While Test Track is one of my wife Cheryl’s favorite attractions in all of Walt Disney World, it is simply a ride. Each time I disembark from it, and walk through the GM showroom as I head to the building exit I find myself wondering, why can’t I test drive the real cars right now?  They’re right there, wouldn’t it be cool if you could just hop in one and get some real incentive to actually purchase it on the spot. (Has anyone actually ever done this?)

It seems that GM realized this as well, and that’s why each year Epcot is a stop on their test drive tour known as Main Street In Motion.  This year, the event was so large that it occupied Epcot’s Explore, Wonder, and Imagine parking lots.  This event is free and opened to the public, but you must have a valid driver’s license in order to test drive vehicles.  Children and minors are permitted when accompanied by and adult, and in most vehicles passengers are permitted to ride-along.  You are also permitted to driver swap as needed on vehicles with longer driving experiences.

This past weekend, Cheryl and I attended Main Street In Motion with our friends Shalon, Christa, Chris, and Shane.  We had a plan to meet around 12:30p and we registered online as they suggested to do.  What we learned very quickly was that the registration was pretty much meaningless.  Nobody at the event seemed to care that we had pre-registered, and when we checked in they certainly didn’t ask if we had.  The check in itself was pretty painless – just present your driver’s license and get a wristband.

Since we arrived a little early, Cheryl and I roamed around a bit.  In addition to discovering a complimentary snack booth that also provided an array of both hot and cold beverages.  We were able  to check out some of the service vehicles on display.  These included a handicapped transport, a general transport, a Police SUV (Sport Utility Vehicle), and a Police cruiser.  Getting to sit in “cop cars” is thankfully a rare treat.

The two GM brands at the event were Chevrolet and Buick, however the showcased vehicles for test drives were the Volt, Corvette, and Camaro.  As a result, it seemed that the Chevy showroom got much more foot traffic and interest over Buick.  The showroom was very well laid out, and each car had an iPad next to it running an app that allowed you to learn about the various aspects of each vehicle on the floor.  It’s important to note that the event offers test drives in several competing brands so you can compare and contrast as needed.

Our group decided pretty quickly that being able to drive the three showcased vehicles was a key goal.  There was a catch, you couldn’t just go drive any of the three.  You first had to drive at least one other vehicle to earn a hand stamp that qualified you to so.  We split up as we each gravitated to a “starter” vehicle that interested us.  Some folks gravitated toward the Acura TL, but Cheryl and I jumped at the Chevy Cruze.

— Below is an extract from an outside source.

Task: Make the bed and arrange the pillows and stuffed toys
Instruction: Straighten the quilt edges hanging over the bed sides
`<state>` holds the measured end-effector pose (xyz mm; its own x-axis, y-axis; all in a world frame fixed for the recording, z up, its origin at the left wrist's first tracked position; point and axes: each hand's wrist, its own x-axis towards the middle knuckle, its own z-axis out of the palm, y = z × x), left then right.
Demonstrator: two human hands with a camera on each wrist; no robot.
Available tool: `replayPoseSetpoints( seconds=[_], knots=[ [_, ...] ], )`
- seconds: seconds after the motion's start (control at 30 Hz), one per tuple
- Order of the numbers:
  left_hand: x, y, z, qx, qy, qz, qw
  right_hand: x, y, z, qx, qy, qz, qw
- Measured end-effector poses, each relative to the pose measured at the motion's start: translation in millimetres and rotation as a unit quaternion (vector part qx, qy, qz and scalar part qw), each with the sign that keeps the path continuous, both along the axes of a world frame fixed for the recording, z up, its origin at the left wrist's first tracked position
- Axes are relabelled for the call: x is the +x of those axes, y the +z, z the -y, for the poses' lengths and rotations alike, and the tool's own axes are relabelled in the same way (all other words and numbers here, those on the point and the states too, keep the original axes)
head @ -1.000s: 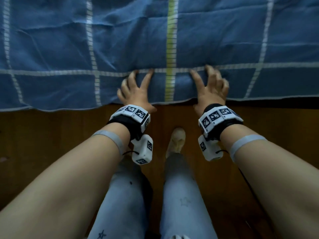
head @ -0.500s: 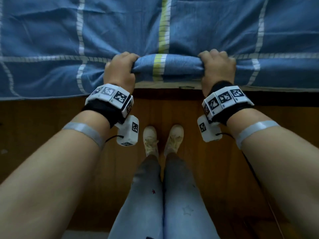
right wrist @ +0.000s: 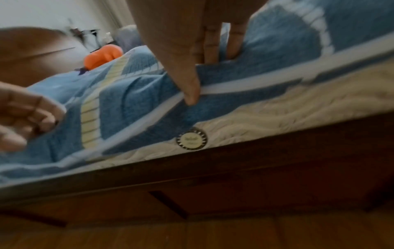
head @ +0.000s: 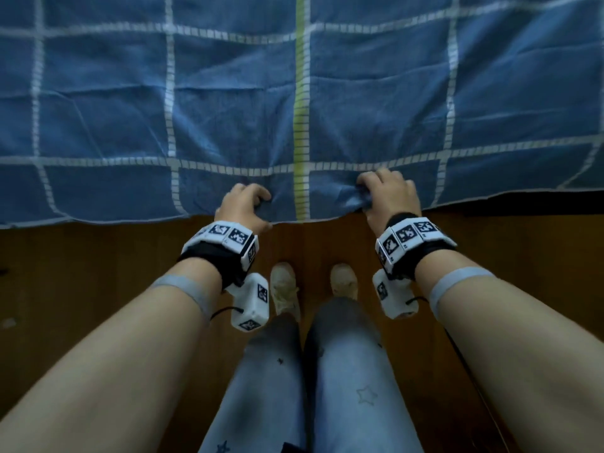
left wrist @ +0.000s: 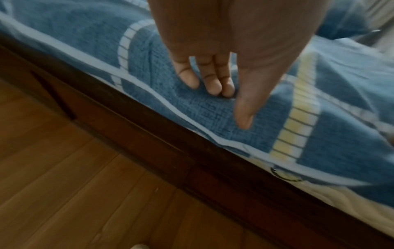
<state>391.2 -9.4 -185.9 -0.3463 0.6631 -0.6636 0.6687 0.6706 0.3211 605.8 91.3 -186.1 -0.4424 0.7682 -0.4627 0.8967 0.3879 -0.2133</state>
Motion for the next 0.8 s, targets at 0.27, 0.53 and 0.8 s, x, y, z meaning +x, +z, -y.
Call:
replayPoseSetpoints(
  seconds=[0.27,0.53,0.8],
  knots=[
    [121.1,12.5,-76.7,0.147,-0.063,-0.029,0.987,111.1,0.5,-56.3,0.026,-0.079,0.011,0.997],
    [244.0,-8.4,-141.1,0.054,-0.127,-0.108,0.985,214.7,-7.0,-109.1,-0.014,-0.022,0.042,0.999],
    [254.4,-15.3,-154.0,0.05,-0.051,-0.176,0.982,220.5,-17.7,-125.3,0.007,0.057,0.032,0.998]
  ],
)
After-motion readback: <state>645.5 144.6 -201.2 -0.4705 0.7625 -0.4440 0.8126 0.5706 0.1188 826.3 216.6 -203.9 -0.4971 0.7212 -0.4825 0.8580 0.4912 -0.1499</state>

With Cheryl as my co-pilot, I was on my way down the test track.  That’s right, this is a test drive experience, and Main Street In Motion delivers on this.  Just like at a real test track, they had set up cones, starting and finishing lines, curves, blocks, and bumps.  It’s a really cool experience, I was hooked and having fun, and we loved the Cruze.  After, Shalon took us for a spin in a Suburban – the SUV track was shorter by comparison.

Once our hands were stamped, we headed over to the Camaros and the Corvettes.  I personally chose to wait for a convertible Corvette – I hadn’t been in one in a very long time.  The wait was about 30 minutes, and passengers were not allowed to ride along as it’s only a two-seater and an MSIM staffer rides with you.  You drive up to the start line, and with a 3… 2… 1… you get to floor it – seriously they tell you to do this.  Woah!  What a fantastic experience.

When play time was over, we headed to our last test drive of the day in what is probably one of the most talked about cars in the US today – the Volt.  It’s not got the best electric range, and is not necessarily something I’d consider buying now, but I definitely had to see what it was like.  Shane, Cheryl and I went out together with an MSIM staffer.  He spent time teaching us about the Volt and demonstrated both the electric and gas engines, automatic disengage parking break, and tons of dashboard features.  This was the longest drive at the entire event lasting us close to 15 minutes.

If you like cars, or want an opportunity to get to test drive a lot of vehicles in a short amount of time then this event is for you.  MSIM says the event will take about an hour, but it took us more than twice that – so plan accordingly.  I think you’ll have a lot of fun, and you can catch Main Street In Motion all over the country, not just at Epcot.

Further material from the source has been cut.